(Records from a data source)

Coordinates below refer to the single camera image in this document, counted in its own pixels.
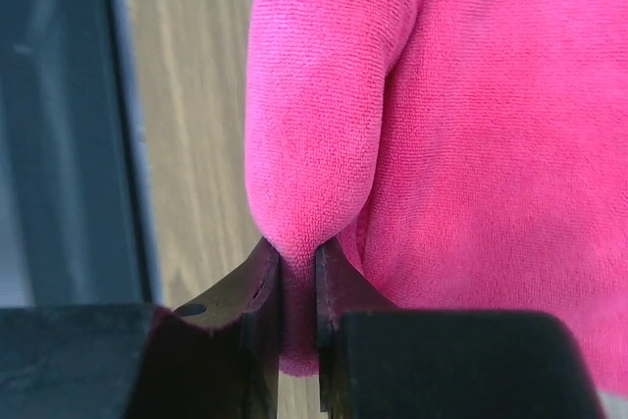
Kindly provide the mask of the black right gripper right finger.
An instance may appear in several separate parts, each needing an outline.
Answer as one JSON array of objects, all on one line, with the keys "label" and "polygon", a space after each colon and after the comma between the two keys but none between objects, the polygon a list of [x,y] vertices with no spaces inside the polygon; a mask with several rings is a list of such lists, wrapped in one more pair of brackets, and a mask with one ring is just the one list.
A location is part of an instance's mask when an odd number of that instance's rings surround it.
[{"label": "black right gripper right finger", "polygon": [[331,418],[602,418],[580,348],[524,310],[403,309],[329,240],[315,255],[322,410]]}]

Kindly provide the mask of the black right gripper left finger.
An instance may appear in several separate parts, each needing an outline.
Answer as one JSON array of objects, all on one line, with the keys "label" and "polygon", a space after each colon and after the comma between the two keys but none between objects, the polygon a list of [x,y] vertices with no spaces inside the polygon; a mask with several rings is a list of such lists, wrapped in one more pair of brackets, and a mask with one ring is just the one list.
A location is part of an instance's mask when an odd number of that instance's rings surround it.
[{"label": "black right gripper left finger", "polygon": [[7,308],[5,418],[273,418],[281,262],[266,240],[177,309]]}]

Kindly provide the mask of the pink towel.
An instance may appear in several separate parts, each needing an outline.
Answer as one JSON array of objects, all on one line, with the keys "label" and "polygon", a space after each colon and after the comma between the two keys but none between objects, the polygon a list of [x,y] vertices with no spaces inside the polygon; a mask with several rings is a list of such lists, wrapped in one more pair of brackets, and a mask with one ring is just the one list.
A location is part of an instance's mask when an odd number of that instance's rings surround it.
[{"label": "pink towel", "polygon": [[557,316],[626,394],[627,0],[254,0],[244,167],[286,373],[337,237],[398,305]]}]

▶ **What you should do**
Reproduce only the lines running from the one that contains "Kindly provide the mask of the pink towel." to the last line of the records.

▶ **Task solution**
Kindly provide the mask of the pink towel.
An instance may appear in several separate parts, each needing an outline.
Answer as one JSON array of objects, all on one line, with the keys "label" and "polygon", a space after each colon and after the comma between the two keys but none between objects, the polygon a list of [x,y] vertices with no spaces inside the polygon; a mask with several rings is a list of such lists, wrapped in one more pair of brackets, and a mask with one ring is just the one list.
A location is part of an instance's mask when an odd number of that instance's rings surround it.
[{"label": "pink towel", "polygon": [[557,316],[626,394],[627,0],[254,0],[244,167],[286,373],[337,237],[398,305]]}]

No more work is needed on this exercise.